Parmi les limites de l’ensemble de données tirées du couplage recensement–données sur les hospitalisations figure l’absence de données sur le régime alimentaire, l’usage du tabac, l’exercice physique et le capital social (sentiment de faire partie de sa collectivité et soutien). Le manque d’information à propos des soins reçus hors de l’hôpital, par exemple auprès d’un médecin de famille ou d’un spécialiste, ou des soins de santé non conventionnels, lesquels pourraient être plus répandus chez certains groupes ethniques, est également une limite importante, car les faibles taux d’hospitalisation pourraient refléter un accès efficace aux soins de santé primaires ou non conventionnels et leur utilisation efficace, et non une meilleure santé. De plus, la deuxième génération de Sud Asiatiques et de Chinois est toujours relativement jeune, et les groupes qu’ils forment sont de petite taille. Par exemple, on pourrait croire que les cotes corrigées et non corrigées exprimant le risque d’hospitalisation liée aux maladies de l’appareil circulatoire chez les immigrantes de deuxième génération d’origine sud asiatique, soit 0,67 et 0,71, sont significativement faibles, mais les intervalles de confiance sont grands. Des recherches plus poussées sont nécessaires afin de déterminer s’il s’agit d’un effet de la taille de l’échantillon ou si les hospitalisations liées aux maladies de l’appareil circulatoire sont réellement moins répandues chez ce groupe. Enfin, le couplage des données tirées du questionnaire détaillé du recensement avec celles des dossiers hospitaliers pourraient varier selon le lieu de naissance. En particulier, le couplage des données du Recensement de 2006 aux données fiscales, afin d’obtenir les nouveaux codes postaux, lequel se fonde sur le nom, pourrait donner de faibles taux de couplage pour certains sous groupes (p. ex. les Chinois). Cela poserait problème uniquement si le couplage était effectué à partir des codes postaux dérivés des données fiscales.
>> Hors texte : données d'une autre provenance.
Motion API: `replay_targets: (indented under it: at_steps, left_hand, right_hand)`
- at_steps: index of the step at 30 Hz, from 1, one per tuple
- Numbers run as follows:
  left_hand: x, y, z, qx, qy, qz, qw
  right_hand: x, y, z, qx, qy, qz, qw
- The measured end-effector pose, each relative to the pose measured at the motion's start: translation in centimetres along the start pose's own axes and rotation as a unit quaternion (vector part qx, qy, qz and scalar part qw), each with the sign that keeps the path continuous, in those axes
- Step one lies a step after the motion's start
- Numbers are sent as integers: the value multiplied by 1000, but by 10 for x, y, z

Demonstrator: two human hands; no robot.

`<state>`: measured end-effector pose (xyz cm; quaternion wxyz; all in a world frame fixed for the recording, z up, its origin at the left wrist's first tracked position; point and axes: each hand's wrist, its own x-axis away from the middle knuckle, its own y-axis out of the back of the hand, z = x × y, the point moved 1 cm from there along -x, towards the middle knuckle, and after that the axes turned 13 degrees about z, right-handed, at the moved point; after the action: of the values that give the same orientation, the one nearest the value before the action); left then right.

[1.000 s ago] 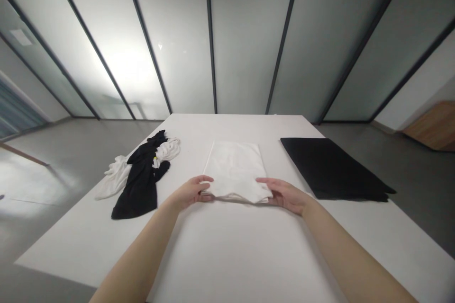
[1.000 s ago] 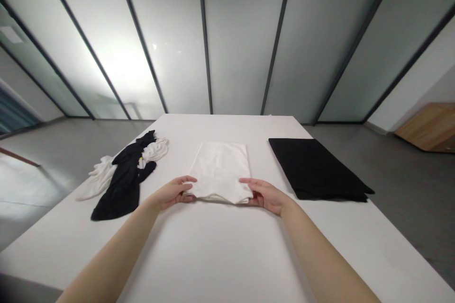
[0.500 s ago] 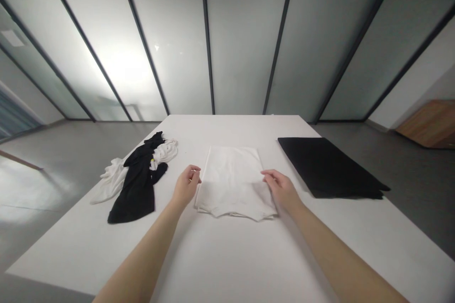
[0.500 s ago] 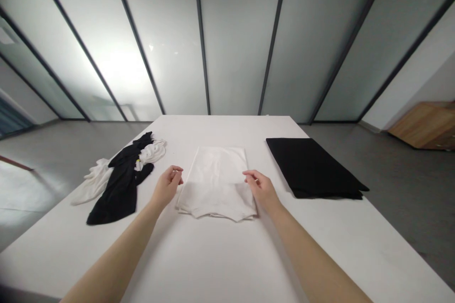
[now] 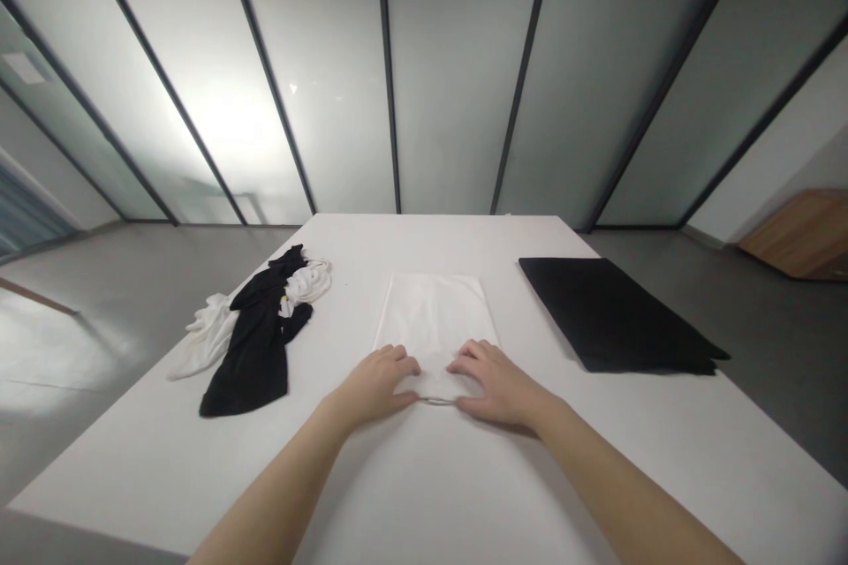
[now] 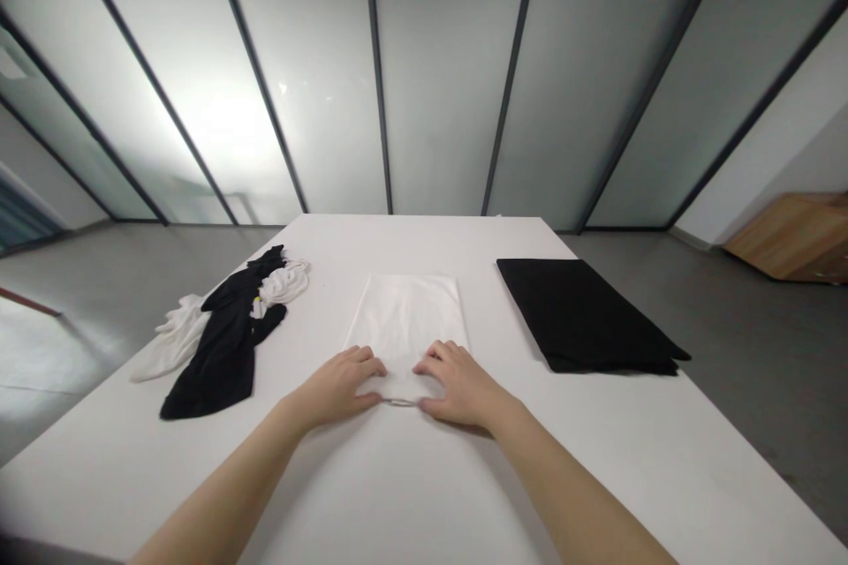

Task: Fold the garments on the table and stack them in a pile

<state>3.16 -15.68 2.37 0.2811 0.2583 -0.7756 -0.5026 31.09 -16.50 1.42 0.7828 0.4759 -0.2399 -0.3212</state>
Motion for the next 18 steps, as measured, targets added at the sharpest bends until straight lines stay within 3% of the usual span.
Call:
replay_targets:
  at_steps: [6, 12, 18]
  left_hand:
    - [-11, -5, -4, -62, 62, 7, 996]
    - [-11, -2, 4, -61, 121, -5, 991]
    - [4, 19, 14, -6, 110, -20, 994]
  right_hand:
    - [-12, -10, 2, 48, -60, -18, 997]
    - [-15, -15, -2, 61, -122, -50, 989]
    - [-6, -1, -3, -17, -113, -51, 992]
La plupart des appariements réalisés pour la présente étude se sont produits à la première itération et ont donné une correspondance parfaite avec le code postal sur l'enregistrement du recensement.

Mot de la fin

Les résultats de la présente analyse portent à croire que les avantages dont jouissent les immigrants sur le plan de la santé diminuent chez la deuxième génération, particulièrement en ce qui concerne les maladies de l’appareil circulatoire. Ces avantages sont disparus chez la deuxième génération dans le cas des immigrants d’origine sud-asiatique, alors que chez ceux d’origine chinoise, ils ont diminué mais tout de même persisté, par comparaison avec la troisième génération ou plus. Ces conclusions pourraient être importantes pour la santé publique et les besoins en services de soins de santé à l’avenir.

Remerciements

Les auteurs remercient David Mowat et Julie Stratton du Bureau du médecin hygiéniste en chef de la région de Peel de leur collaboration à une version préliminaire du présent article. Jack V. Tu est titulaire d’une Chaire de recherche du Canada en services de santé et bénéficie d’une bourse de chercheur de carrière de la Fondation des maladies du cœur et de l'AVC de l'Ontario.